- Watershed of Nottaway River
- Location: Eeyou Istchee James Bay (municipality)
- Coordinates: 49°13′18″N 74°22′00″W﻿ / ﻿49.22167°N 74.36667°W
- Type: Natural
- Primary inflows: Outlet of Lake Présent and Lake de l’Orfraie, outlet of Feuquières Lake, Ventadour River, outlet of Lake Hardy, outlet of Lake Elliot.
- Primary outflows: Outlet of Robert Lake downstream to Gabriel Lake (Opawica River tributary).
- Basin countries: Canada
- Max. length: 14.9 kilometres (9.3 mi)
- Max. width: 2.2 kilometres (1.4 mi)
- Surface elevation: 392 metres (1,286 ft)

= Robert Lake =

Robert Lake is a freshwater body of the southeastern part of the Eeyou Istchee James Bay (municipality), in Jamésie, in the administrative region of Nord-du-Québec, in the province of Quebec, in Canada.

This body of water extends in the townships of Feuquières and Robert. Forestry is the main economic activity of the sector. Recreational tourism activities come second.

The Lake Robert hydrographic slope is accessible via the R1032 forest road (North-South direction) that passes on the west side of the lake. Lake Robert's surface is usually frozen from early November to mid-May, however, safe ice circulation is generally from mid-November to mid-April.

== Geography ==

Robert Lake is located near the administrative regions of Saguenay-Lac-Saint-Jean and Eeyou Istchee James Bay (municipality).
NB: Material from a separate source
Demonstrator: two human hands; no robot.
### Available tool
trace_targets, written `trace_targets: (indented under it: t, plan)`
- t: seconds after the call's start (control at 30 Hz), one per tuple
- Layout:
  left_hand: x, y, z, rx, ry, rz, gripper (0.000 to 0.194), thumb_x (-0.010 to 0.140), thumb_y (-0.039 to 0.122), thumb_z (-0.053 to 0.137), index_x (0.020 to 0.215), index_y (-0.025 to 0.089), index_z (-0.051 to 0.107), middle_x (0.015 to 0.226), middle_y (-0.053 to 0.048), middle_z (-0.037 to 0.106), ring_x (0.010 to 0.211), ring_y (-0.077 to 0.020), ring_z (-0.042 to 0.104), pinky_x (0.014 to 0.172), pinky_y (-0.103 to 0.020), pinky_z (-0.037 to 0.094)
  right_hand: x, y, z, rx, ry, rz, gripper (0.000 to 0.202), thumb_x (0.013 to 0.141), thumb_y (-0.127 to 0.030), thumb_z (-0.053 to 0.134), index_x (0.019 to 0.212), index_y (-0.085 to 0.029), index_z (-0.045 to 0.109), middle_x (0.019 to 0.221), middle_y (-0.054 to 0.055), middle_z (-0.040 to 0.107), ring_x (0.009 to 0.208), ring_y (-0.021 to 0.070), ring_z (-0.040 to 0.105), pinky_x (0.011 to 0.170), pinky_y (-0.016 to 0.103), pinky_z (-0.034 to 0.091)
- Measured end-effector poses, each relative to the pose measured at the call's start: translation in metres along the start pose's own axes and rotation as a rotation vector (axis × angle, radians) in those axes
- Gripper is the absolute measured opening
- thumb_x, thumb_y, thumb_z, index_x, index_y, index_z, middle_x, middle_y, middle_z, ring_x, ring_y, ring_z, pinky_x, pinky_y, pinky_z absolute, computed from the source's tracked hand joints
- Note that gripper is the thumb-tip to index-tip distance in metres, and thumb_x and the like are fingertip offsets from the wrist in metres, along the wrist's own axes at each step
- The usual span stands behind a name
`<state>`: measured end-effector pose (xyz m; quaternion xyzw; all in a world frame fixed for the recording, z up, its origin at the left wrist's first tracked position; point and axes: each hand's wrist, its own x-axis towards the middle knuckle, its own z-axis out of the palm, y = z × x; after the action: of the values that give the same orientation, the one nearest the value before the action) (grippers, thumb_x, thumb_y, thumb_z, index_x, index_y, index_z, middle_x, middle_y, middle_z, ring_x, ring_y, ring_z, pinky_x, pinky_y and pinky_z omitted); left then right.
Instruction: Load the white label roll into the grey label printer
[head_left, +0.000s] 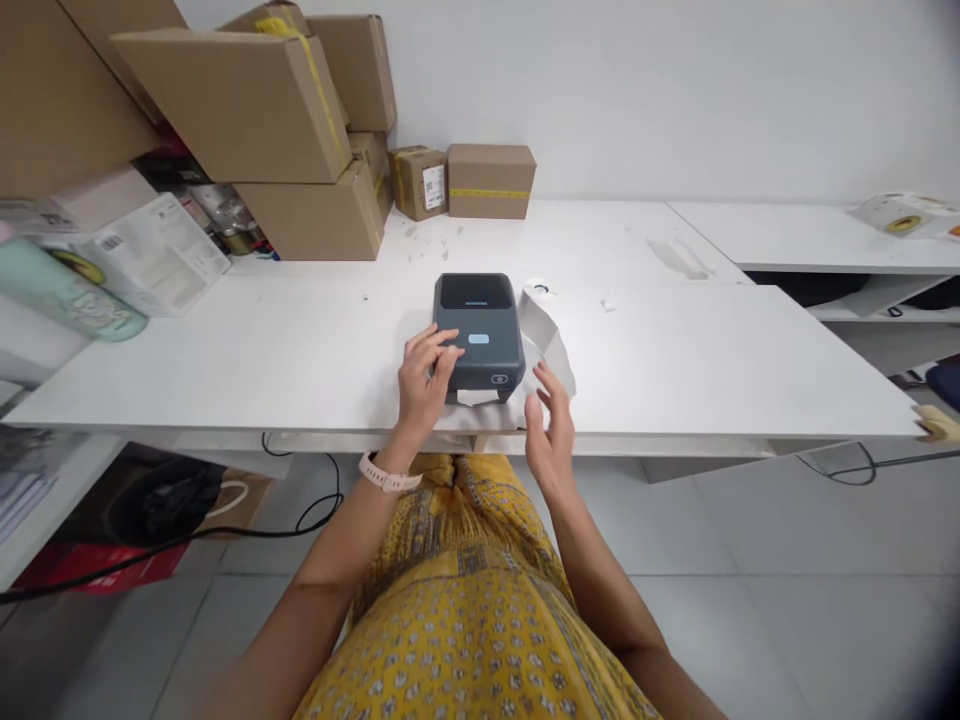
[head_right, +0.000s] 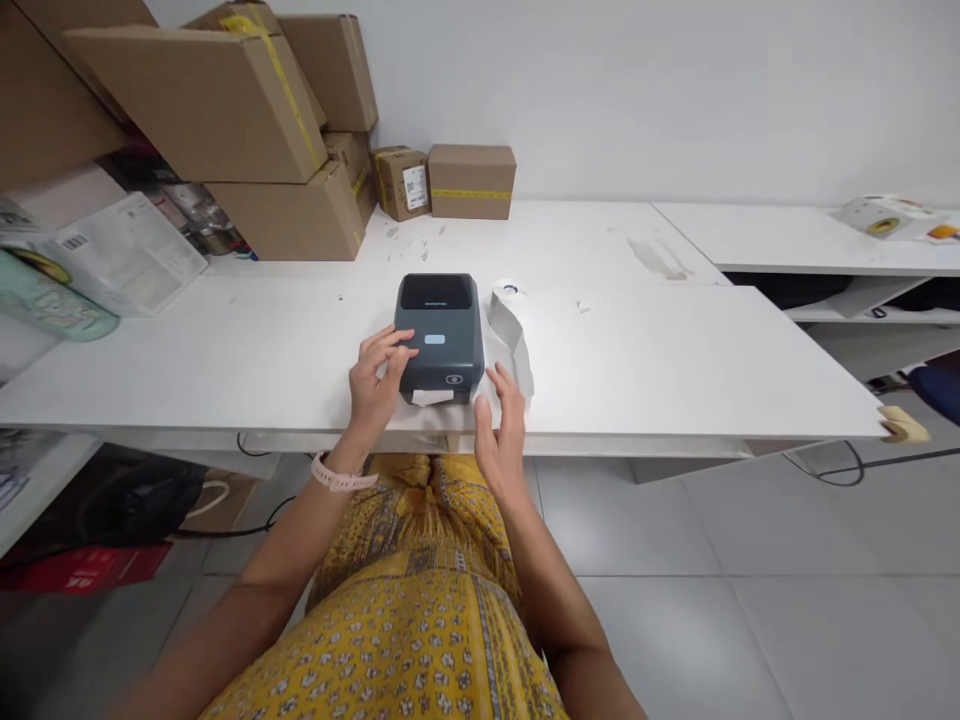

Robert Lake has a length of 14.9 km, a maximum width of 2.2 km and an altitude of 392 m. This lake has several bays, peninsulas and islands.

The Ventadour River (coming from the South) is the main tributary of Lake Robert; the second, the outlet of Feuquières Lake (coming from the East).

The mouth of this Robert Lake is located at the bottom of a bay in the Northwest to:
- 11.5 km south-east of the mouth of Gabriel Lake (Opawica River);
- 7.5 km south of Rohault Lake;
- 35.4 km south-east of the mouth of Caopatina Lake;
- 73.4 km south of downtown Chibougamau;
- 66.8 km south-east of the village center of Chapais, Quebec;
- 161.1 km west of lac Saint-Jean;
- 49.0 km north of Gouin Reservoir;
- 75.9 km north-east of Obedjiwan village center.

The main hydrographic slopes near Lac Robert are:
- North side: Gabriel Lake (Opawica River), Rohault Lake, Nemenjiche River, Nemenjiche Lake, Nicabau Lake;
- East side: Feuquières Lake, Normandin River, Coquille River (Normandin River), Poutrincourt Lake;
- South side: Cawcot River, Queue de Castor River, Ventadour River, Titipiti River;
- West side: Cawcot River, Opawica River, Gabriel Lake (Opawica River), Surprise Lake (Roy River).

==Toponymy==
The term "Robert" is a first name and family name of French origin.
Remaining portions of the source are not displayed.